Typically, after placement of venous cannula 22 as described above, and connection of venous cannula 22 to the ECMO or CPB machine, the ECMO or CPB machine is activated.

Reference is now made to Fig. 4, which is a schematic illustration of an alternative configuration of apparatus 20, in accordance with an application of the present invention. In this configuration, the external pressure is applied to external surface 60 of external proximal balloon 40 by an element of apparatus 20, such as one or more springs 90.

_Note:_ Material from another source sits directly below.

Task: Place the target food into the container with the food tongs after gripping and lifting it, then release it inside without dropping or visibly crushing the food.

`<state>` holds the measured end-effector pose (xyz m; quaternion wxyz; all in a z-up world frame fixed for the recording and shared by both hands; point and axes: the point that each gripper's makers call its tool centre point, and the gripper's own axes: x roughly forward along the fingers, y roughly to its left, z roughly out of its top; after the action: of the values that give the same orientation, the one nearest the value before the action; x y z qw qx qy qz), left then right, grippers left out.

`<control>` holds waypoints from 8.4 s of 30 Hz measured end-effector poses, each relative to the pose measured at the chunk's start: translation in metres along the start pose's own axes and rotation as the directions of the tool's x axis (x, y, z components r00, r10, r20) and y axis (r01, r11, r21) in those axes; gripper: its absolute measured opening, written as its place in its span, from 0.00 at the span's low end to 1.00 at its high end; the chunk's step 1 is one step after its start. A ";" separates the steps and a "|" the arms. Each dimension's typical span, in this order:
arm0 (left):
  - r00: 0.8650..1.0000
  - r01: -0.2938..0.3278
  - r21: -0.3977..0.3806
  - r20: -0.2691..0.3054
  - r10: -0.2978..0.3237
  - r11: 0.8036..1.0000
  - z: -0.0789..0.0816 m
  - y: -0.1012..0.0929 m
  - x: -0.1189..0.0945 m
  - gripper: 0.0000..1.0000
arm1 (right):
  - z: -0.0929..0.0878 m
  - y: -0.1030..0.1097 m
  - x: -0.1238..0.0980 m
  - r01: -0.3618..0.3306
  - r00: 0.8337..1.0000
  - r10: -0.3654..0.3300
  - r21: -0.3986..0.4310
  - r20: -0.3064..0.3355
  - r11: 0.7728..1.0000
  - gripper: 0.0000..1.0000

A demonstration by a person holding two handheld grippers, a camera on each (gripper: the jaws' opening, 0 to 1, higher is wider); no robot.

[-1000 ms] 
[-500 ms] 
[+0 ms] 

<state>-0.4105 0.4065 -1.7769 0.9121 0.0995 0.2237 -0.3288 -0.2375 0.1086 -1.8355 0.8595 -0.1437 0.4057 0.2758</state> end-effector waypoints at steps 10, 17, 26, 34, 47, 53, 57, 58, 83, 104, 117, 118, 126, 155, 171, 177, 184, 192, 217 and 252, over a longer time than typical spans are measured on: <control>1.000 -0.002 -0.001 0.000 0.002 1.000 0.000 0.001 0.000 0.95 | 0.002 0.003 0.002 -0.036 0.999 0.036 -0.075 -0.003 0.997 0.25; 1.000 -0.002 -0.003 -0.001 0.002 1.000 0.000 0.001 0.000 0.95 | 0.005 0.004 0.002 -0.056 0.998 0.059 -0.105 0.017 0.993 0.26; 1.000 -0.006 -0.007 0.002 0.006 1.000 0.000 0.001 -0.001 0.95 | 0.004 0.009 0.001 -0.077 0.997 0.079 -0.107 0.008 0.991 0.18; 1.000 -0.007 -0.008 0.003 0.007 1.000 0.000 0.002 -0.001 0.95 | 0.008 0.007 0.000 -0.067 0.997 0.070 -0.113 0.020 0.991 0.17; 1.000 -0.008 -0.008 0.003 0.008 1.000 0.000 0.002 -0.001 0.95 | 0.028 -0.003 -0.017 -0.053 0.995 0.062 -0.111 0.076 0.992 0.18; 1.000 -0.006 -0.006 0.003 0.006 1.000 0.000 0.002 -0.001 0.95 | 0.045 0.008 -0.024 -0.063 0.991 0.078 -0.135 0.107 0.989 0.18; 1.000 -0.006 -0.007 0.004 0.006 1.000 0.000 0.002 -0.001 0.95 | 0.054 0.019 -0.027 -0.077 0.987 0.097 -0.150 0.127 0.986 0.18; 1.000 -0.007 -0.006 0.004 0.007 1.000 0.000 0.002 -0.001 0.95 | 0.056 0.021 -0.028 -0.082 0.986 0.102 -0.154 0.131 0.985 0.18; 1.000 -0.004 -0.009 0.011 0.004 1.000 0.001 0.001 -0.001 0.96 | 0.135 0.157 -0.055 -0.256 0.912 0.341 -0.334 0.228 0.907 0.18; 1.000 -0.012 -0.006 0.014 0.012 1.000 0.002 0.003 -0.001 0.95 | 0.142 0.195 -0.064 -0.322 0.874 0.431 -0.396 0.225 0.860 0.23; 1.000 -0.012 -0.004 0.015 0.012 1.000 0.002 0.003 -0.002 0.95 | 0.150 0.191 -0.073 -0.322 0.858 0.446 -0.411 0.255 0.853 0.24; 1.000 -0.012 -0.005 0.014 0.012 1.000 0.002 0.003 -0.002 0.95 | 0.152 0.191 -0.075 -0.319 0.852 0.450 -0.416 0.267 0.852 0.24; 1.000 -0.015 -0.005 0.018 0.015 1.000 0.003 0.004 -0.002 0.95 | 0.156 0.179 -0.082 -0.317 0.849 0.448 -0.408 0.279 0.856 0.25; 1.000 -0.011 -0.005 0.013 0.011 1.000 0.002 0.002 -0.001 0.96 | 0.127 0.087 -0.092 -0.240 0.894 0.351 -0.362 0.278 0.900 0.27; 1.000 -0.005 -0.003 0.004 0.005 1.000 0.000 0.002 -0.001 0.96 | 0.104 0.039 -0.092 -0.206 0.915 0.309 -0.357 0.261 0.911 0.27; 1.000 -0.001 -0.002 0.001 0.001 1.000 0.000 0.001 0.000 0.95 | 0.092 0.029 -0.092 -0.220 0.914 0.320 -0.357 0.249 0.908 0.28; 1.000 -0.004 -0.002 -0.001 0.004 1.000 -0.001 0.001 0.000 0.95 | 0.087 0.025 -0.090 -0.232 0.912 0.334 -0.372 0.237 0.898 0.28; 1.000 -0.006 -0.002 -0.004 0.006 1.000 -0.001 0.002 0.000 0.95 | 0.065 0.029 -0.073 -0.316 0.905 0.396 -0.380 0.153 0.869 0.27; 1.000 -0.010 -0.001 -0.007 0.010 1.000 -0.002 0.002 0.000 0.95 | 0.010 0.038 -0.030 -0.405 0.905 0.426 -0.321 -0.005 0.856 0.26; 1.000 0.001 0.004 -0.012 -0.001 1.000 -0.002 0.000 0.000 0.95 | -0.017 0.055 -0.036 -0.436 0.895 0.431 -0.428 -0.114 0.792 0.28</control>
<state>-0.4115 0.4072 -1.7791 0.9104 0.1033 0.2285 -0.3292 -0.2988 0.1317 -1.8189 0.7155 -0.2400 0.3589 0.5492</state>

Alternatively, in configurations in which external proximal balloon 40 is elastic, external proximal balloon 40 may apply pressure to fluid 82 contained therein. In these configurations:

• at the step of the method described hereinabove with reference to Fig. 3A, pressure is applied to fluid 82 by elastic external proximal balloon 40, typically without external pressure being applied to external surface 60 of external proximal balloon 40,

• at the step of the method described hereinabove with reference to Fig. 3B, the pressure applied to fluid 82 by elastic external proximal balloon 40 causes some of fluid 82 to be transferred to distal balloon 38, thereby inflating distal balloon 38, and

• at the step of the method described hereinabove with reference to Fig. 3C, the pressure applied to fluid 82 by elastic external proximal balloon 40 transfers additional fluid 82 from external proximal balloon 40 to distal balloon 38.

Alternatively, pressure is applied to fluid 82 contained within external proximal balloon 40 by another element other than external proximal balloon 40, in which case external proximal balloon 40 is not necessarily elastic.

In some applications of the present invention, venous cannula 22 comprises a duallumen cannula, as is known in the art. It will be appreciated by persons skilled in the art that the present invention is not limited to what has been particularly shown and described hereinabove. Rather, the scope of the present invention includes both combinations and subcombinations of the various features described hereinabove, as well as variations and modifications thereof that are not in the prior art, which would occur to persons skilled in the art upon reading the foregoing description.